Diálogo con el pasado y el presente

01/04/2021

Los juicios de lesa humanidad desde adentro

La comunidad del anillo

La cuarentena a causa de la pandemia por el Covid 19 frenó un ritual: encontrarse en los pasillos de tribunales, conversar con abogados y fiscales, acompañar a los testigos, poner el cuerpo en las audiencias por los juicios de lesa humanidad. Malena Sylveira hace una reconstrucción de esa cotidianeidad, del lenguaje aprendido, de la interpretación de los gestos, de los besos y abrazos al final de las jornadas.

Desde 2006 los tribunales federales argentinos tienen una fauna nueva. 
Además de los golpeteos de tacos, hombres de trajes, pasos apurados y portafolios de cuero, pueblan los pasillos de los tribunales señoras mayores con pañuelos blancos en sus cabezas, mujeres de vestidos holgados y sandalias de feria artesanal, jóvenes con pañuelos verdes, naranjas o violetas en sus mochilas, hombres de barbas largas y desalineados pelos canosos, docentes y estudiantes secundarios y universitarios.

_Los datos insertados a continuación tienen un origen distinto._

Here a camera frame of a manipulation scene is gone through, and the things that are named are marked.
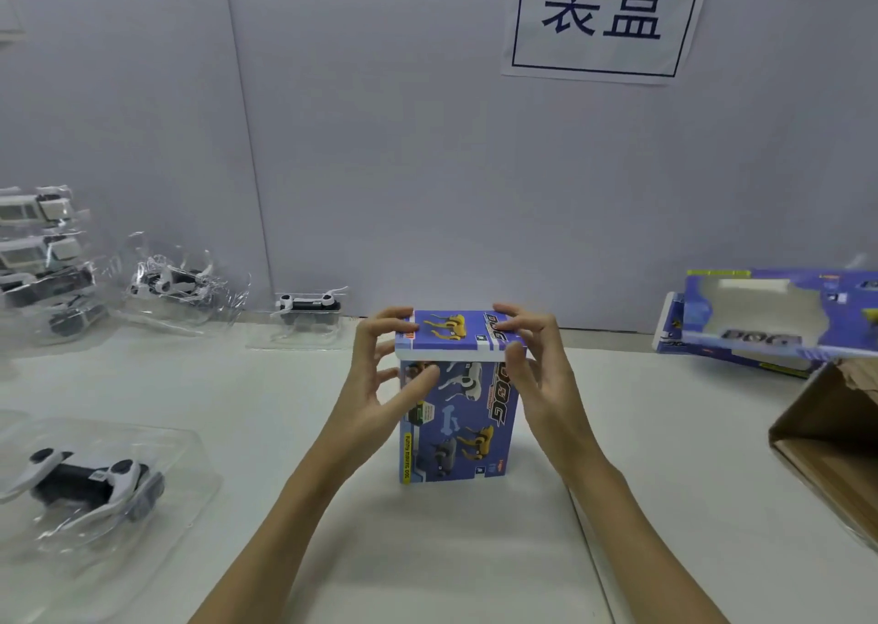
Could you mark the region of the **person's left hand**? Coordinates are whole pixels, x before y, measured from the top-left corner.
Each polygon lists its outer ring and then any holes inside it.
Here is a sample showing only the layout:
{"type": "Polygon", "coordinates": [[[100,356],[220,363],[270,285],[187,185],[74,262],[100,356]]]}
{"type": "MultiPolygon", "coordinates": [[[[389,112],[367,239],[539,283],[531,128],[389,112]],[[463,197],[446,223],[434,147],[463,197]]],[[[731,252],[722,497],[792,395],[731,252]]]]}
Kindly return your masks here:
{"type": "Polygon", "coordinates": [[[419,326],[410,319],[412,307],[389,307],[357,324],[350,367],[342,391],[314,444],[318,456],[327,459],[331,472],[345,480],[390,438],[396,425],[385,420],[385,403],[379,387],[396,379],[397,367],[380,369],[380,361],[394,352],[393,340],[380,341],[390,333],[409,333],[419,326]]]}

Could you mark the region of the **person's right hand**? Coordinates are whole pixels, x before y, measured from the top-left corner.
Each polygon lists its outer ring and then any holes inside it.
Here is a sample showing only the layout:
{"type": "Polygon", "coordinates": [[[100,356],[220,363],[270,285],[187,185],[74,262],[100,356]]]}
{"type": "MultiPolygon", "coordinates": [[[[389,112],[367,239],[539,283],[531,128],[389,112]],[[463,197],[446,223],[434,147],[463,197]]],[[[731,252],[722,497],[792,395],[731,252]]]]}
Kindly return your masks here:
{"type": "Polygon", "coordinates": [[[545,415],[524,414],[555,471],[568,488],[573,488],[587,477],[591,467],[605,466],[607,459],[587,418],[557,319],[505,303],[495,303],[493,310],[507,316],[498,323],[499,330],[513,332],[523,340],[523,344],[510,344],[505,349],[508,374],[509,360],[539,360],[543,365],[543,391],[551,410],[545,415]]]}

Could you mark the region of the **blue toy dog box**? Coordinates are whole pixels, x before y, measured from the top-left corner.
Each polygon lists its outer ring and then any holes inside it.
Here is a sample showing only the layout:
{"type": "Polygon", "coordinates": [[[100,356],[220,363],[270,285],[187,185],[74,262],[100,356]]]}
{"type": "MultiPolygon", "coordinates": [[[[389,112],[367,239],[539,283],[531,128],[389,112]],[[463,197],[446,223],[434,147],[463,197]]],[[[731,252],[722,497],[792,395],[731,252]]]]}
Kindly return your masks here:
{"type": "Polygon", "coordinates": [[[401,419],[401,484],[506,473],[519,392],[504,354],[509,344],[524,343],[499,330],[507,320],[493,309],[416,309],[409,321],[418,329],[397,335],[401,386],[428,366],[440,370],[437,384],[401,419]]]}

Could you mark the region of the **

Somos como la comunidad del anillo de la novela de Tolkien: todos distintos, hermanados con un mismo objetivo.
Llegamos todos a la hora señalada. Nos reconocemos incluso sin conocernos. Desentonamos en ese hábitat que no es el nuestro frente a los habitantes locales que nos miran (solidarios algunos y despreciativos otros). Nos abrazamos, recorremos los pasillos, compartimos la información que cada uno tiene: “la audiencia es en la sala AMIA”, “declara tal compañero”, “dicen que no llegó tal juez así que viene demorada”.

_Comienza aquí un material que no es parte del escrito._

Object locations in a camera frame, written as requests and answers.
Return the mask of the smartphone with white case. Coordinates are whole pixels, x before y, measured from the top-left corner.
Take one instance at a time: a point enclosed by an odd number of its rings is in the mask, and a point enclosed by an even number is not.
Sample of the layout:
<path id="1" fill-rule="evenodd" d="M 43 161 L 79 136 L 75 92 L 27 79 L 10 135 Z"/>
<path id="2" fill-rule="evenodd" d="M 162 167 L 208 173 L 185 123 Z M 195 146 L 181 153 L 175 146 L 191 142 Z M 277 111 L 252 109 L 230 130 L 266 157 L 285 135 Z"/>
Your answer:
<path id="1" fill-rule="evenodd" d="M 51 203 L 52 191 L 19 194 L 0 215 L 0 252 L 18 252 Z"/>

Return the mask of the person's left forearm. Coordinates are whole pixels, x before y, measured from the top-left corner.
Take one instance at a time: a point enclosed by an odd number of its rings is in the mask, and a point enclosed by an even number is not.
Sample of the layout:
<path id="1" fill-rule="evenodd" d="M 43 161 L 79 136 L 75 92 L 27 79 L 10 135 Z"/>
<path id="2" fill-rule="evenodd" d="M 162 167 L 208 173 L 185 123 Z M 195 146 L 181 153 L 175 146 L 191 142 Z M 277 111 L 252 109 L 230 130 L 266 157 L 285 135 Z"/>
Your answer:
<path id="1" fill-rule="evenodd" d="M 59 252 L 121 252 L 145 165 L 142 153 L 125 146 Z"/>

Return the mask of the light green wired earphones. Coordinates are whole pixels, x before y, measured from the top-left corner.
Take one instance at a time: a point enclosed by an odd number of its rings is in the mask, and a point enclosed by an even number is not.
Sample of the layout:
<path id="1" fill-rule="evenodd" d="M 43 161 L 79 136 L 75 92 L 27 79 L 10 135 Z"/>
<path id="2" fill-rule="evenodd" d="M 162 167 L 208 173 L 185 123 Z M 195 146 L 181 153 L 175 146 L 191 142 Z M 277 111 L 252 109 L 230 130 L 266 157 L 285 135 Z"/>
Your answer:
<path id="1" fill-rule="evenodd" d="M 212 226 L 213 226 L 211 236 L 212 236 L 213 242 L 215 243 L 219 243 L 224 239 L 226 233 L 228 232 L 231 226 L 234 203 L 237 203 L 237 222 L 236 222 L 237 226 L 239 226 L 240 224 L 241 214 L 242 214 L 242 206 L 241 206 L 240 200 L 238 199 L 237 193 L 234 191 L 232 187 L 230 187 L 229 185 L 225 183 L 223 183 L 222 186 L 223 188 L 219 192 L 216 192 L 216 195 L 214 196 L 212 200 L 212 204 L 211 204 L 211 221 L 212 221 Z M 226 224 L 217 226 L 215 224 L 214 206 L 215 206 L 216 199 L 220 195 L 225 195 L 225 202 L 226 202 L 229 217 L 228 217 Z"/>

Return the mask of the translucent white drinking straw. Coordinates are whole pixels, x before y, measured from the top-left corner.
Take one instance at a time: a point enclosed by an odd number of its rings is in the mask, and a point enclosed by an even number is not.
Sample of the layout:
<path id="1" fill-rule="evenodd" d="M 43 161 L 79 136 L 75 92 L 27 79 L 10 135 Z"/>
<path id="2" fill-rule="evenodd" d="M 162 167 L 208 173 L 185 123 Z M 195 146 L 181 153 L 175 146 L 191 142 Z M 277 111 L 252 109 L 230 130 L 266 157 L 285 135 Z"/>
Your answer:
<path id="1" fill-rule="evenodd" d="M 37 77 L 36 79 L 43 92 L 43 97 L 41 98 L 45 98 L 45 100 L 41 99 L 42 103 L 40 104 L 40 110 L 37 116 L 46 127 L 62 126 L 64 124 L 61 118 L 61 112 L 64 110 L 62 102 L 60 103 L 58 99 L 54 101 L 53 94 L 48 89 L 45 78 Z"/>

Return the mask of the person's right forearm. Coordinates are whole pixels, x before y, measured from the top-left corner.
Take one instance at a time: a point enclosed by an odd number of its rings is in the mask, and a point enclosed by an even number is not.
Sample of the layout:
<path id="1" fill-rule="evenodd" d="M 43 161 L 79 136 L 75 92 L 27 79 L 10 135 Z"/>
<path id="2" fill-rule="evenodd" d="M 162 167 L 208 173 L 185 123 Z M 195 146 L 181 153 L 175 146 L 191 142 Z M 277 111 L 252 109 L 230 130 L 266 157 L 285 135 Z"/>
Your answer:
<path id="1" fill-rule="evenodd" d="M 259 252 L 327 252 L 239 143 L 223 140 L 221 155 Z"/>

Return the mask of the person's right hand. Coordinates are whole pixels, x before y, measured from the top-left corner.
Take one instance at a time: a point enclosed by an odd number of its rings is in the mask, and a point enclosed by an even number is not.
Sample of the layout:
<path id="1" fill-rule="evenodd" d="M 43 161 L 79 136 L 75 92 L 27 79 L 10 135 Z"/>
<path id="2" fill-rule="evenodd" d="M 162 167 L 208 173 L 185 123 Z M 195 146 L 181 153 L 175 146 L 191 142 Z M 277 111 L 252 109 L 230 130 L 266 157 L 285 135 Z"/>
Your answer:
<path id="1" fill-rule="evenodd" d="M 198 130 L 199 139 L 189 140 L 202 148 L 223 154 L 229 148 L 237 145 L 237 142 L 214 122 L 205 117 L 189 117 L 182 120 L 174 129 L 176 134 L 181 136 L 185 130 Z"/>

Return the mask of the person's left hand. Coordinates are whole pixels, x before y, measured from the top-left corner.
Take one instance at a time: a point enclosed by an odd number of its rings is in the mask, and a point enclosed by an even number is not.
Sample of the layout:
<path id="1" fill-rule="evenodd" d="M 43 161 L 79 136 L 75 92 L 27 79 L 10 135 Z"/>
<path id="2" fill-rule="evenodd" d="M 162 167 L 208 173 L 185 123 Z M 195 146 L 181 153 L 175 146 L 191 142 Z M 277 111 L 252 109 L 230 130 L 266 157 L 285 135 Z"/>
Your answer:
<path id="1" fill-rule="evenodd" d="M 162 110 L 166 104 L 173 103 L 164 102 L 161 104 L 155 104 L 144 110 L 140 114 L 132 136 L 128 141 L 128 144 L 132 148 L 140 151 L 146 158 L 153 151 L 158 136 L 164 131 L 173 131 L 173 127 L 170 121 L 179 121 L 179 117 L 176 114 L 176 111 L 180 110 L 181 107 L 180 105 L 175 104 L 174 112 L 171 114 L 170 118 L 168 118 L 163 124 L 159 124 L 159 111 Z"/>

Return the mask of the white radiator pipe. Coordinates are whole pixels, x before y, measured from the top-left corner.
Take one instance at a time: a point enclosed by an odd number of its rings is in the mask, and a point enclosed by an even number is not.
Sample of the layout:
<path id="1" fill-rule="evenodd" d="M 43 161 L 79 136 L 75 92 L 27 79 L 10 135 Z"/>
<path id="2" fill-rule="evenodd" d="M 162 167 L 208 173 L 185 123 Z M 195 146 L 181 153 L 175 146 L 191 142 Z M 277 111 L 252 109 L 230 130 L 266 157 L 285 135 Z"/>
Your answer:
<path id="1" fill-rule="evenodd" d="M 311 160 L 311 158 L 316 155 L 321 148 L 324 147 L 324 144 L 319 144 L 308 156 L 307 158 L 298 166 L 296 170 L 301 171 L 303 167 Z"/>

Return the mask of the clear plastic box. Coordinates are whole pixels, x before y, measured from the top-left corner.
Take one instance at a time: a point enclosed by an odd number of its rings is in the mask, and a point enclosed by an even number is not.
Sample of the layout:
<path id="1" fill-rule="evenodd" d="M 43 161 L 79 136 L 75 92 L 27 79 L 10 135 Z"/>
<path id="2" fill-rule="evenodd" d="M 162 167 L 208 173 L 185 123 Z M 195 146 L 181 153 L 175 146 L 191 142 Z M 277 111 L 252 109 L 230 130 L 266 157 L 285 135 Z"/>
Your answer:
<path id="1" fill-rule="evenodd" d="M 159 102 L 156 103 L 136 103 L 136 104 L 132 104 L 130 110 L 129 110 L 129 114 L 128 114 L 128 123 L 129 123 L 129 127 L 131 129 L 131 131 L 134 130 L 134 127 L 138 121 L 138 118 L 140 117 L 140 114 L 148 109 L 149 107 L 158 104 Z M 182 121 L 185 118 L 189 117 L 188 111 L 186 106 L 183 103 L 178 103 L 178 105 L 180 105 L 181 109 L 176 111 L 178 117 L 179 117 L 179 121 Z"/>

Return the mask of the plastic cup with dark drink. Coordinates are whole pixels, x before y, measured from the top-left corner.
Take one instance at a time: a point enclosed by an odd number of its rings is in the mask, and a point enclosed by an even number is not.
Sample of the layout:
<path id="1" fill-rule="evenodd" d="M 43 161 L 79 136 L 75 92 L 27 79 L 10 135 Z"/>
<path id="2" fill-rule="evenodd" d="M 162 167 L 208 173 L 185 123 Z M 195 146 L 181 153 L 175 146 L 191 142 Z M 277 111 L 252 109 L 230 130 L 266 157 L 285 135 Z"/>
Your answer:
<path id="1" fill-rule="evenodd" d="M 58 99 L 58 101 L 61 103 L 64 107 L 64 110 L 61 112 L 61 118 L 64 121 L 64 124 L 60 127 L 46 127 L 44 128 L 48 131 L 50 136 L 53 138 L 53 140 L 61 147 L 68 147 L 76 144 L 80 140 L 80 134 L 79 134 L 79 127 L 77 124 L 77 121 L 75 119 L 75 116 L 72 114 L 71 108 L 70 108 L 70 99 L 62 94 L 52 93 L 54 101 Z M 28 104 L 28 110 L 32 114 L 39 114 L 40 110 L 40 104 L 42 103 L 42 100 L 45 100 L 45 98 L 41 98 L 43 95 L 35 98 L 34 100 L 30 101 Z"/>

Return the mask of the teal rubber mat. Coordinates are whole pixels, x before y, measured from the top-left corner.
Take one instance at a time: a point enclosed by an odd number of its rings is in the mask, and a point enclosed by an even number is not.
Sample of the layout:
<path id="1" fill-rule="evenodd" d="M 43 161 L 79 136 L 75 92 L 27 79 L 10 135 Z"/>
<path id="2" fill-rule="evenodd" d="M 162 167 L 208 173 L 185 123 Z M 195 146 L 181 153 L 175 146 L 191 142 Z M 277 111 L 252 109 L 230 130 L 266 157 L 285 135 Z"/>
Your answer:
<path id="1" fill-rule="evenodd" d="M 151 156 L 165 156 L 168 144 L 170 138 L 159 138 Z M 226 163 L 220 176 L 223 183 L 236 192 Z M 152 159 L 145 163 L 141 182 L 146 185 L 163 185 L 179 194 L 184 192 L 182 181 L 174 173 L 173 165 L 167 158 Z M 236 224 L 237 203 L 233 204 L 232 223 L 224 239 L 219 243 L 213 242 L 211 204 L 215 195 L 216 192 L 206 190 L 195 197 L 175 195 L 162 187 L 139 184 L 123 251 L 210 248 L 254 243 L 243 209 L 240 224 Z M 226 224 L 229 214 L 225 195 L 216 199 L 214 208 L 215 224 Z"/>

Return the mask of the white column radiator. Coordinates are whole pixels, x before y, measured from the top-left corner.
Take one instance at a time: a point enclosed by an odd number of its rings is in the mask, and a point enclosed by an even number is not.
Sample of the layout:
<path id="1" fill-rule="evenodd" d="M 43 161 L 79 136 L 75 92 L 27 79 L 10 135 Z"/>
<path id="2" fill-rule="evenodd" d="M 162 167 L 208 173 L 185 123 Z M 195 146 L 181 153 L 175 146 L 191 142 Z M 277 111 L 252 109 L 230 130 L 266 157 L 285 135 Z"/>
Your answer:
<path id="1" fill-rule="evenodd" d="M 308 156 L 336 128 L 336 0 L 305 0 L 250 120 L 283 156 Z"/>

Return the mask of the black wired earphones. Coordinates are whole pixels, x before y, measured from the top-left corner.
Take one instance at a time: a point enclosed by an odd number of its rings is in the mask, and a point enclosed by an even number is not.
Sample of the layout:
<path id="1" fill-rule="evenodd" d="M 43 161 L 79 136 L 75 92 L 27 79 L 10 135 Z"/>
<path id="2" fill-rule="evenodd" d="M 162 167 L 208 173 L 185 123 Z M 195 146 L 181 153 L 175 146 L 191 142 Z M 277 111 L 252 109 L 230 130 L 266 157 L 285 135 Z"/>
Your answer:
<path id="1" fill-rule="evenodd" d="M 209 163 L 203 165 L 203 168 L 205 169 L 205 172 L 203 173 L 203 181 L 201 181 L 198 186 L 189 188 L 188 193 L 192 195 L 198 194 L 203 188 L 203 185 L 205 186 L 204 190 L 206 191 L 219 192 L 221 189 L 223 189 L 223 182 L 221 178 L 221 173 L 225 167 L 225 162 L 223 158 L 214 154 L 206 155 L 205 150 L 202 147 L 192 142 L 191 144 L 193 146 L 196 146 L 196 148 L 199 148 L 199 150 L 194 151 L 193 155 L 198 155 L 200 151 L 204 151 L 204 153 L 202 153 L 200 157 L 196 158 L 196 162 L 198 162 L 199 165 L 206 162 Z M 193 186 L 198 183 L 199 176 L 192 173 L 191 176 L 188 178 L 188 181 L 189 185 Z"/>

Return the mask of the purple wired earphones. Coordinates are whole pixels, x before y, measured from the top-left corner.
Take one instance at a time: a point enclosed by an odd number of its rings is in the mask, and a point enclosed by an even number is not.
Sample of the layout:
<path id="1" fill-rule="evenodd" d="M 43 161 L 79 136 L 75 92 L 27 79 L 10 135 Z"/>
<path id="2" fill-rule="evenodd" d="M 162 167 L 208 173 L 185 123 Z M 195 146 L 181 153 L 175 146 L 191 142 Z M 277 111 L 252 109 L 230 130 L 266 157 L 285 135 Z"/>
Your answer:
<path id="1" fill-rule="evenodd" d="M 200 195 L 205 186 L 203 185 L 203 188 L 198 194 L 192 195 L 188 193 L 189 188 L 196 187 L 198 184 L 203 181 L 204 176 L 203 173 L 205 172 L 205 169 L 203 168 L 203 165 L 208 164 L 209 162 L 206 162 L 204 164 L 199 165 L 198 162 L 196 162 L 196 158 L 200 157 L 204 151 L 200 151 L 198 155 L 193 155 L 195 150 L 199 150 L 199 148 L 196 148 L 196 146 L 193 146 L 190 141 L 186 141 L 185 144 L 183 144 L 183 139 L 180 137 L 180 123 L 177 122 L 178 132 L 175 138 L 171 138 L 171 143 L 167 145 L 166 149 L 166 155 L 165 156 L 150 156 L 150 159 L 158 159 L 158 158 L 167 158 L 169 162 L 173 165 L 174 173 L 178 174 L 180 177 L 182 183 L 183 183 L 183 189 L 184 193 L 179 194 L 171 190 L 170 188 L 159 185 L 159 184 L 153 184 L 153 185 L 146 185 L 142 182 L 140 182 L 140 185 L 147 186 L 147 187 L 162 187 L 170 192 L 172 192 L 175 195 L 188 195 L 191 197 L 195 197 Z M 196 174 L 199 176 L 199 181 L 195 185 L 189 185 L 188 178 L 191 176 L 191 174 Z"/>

Megacausa “Operativo independencia”. Foto: Fernando Lospice (de la exposición "Días de Justicia" del Ente Público Espacio Memoria).

Nos registramos en las oficinas, escuchamos las indicaciones de los policías antes de entrar a la sala, nos acomodamos en la parte que nos tienen reservada (generalmente detrás del vidrio o un cercado que está puesto para proteger a los genocidas de nosotros. Una pena que nadie nos haya protegido de ellos…).
Momento de acomodar los prendedores, los pañuelos blancos. “¿Y tal no viene hoy? No, trabaja”, “Te presento a fulana, es una compañera de…” “¿De qué escuela vienen chicos?”. Se acomodan las banderas (en los tribunales que lo permiten), se reparten las fotos que ponen cara a las víctimas que se nombrarán una y otra vez en las audiencias. Las levantaremos cada vez que los genocidas entren y salgan de la sala para confrontarlos con sus víctimas, para recordarles que es por ellos que estamos ahí. Que es por ellos que también ellos están ahí.
La audiencia comienza. 
Aprendimos a entender todas esas cosas técnicas que leen los secretarios del juzgado en el dialecto de una tribu que no es la nuestra. “Se incorpora por lectura el testimonio solicitado”, “Se resuelve el incidente presentado por la defensa”, “Se insiste en la citación a la testigo tal” “Se notifica por secretaría”. Escuchamos en silencio. Sabemos que no podemos hacer mucho ruido. Nos guardamos la transgresión, el corrimiento del límite de lo permitido, para cuando vale la pena.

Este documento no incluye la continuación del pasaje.